■ Data segment ■

━━━━━━━━━━━━━━━━

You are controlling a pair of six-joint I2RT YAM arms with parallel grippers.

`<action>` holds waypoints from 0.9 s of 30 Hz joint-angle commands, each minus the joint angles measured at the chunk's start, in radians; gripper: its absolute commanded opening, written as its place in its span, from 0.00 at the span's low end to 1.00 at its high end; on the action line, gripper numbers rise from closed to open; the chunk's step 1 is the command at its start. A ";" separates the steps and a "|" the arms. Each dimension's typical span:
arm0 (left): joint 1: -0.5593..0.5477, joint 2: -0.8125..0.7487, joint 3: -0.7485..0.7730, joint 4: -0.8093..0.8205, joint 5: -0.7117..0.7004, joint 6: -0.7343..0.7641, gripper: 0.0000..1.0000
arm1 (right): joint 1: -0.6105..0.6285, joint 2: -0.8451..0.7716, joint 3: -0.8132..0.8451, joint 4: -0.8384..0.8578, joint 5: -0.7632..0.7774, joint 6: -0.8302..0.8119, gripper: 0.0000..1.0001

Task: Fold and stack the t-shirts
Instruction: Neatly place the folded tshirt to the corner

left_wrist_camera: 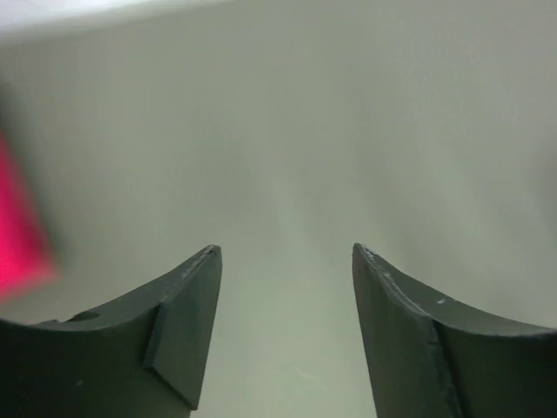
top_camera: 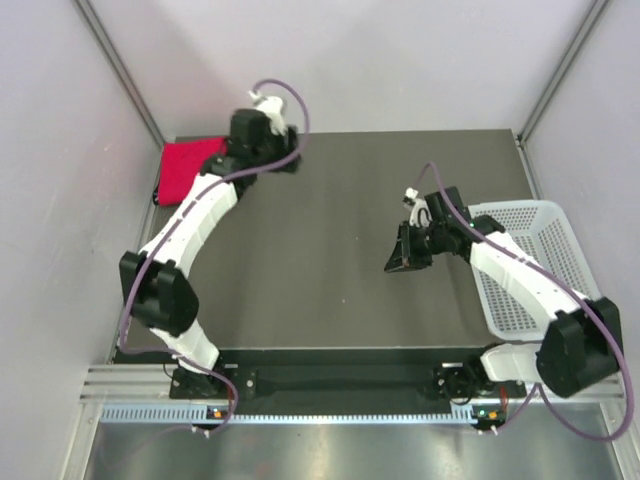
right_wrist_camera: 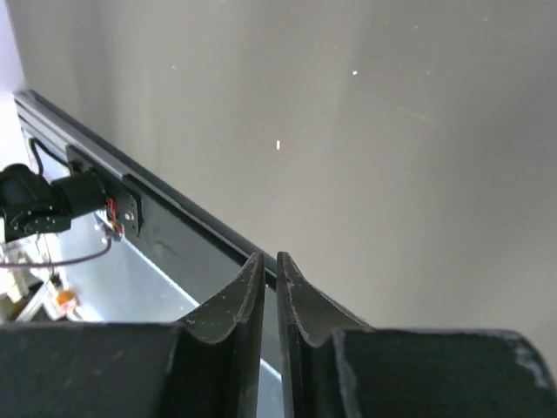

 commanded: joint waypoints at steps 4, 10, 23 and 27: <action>-0.066 -0.458 -0.606 0.177 0.291 -0.393 0.70 | 0.005 -0.245 -0.192 0.260 0.056 0.051 0.15; -0.085 -0.961 -1.016 0.272 0.263 -0.576 0.82 | 0.018 -0.282 -0.443 0.664 0.014 0.247 0.24; -0.085 -1.607 -1.636 0.615 0.370 -1.136 0.84 | 0.124 -0.619 -0.784 0.825 0.366 0.367 1.00; -0.085 -1.667 -1.787 0.730 0.411 -1.248 0.85 | 0.126 -0.772 -0.930 0.818 0.360 0.439 1.00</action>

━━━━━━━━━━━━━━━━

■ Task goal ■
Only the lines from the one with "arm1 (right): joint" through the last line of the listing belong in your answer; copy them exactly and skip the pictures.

■ Output for this task ■
arm1 (right): joint 1: -0.6105..0.6285, joint 2: -0.8451..0.7716, joint 3: -0.8132..0.8451, joint 4: -0.8384..0.8578, joint 5: -0.7632..0.7774, joint 6: -0.8302..0.8119, gripper: 0.0000..1.0001

Task: Fold and stack the t-shirts
Instruction: Neatly place the folded tshirt to the corner

left_wrist_camera: 
top_camera: 
right_wrist_camera: 

 commanded: joint waypoints at steps 4, 10, 23 and 27: <action>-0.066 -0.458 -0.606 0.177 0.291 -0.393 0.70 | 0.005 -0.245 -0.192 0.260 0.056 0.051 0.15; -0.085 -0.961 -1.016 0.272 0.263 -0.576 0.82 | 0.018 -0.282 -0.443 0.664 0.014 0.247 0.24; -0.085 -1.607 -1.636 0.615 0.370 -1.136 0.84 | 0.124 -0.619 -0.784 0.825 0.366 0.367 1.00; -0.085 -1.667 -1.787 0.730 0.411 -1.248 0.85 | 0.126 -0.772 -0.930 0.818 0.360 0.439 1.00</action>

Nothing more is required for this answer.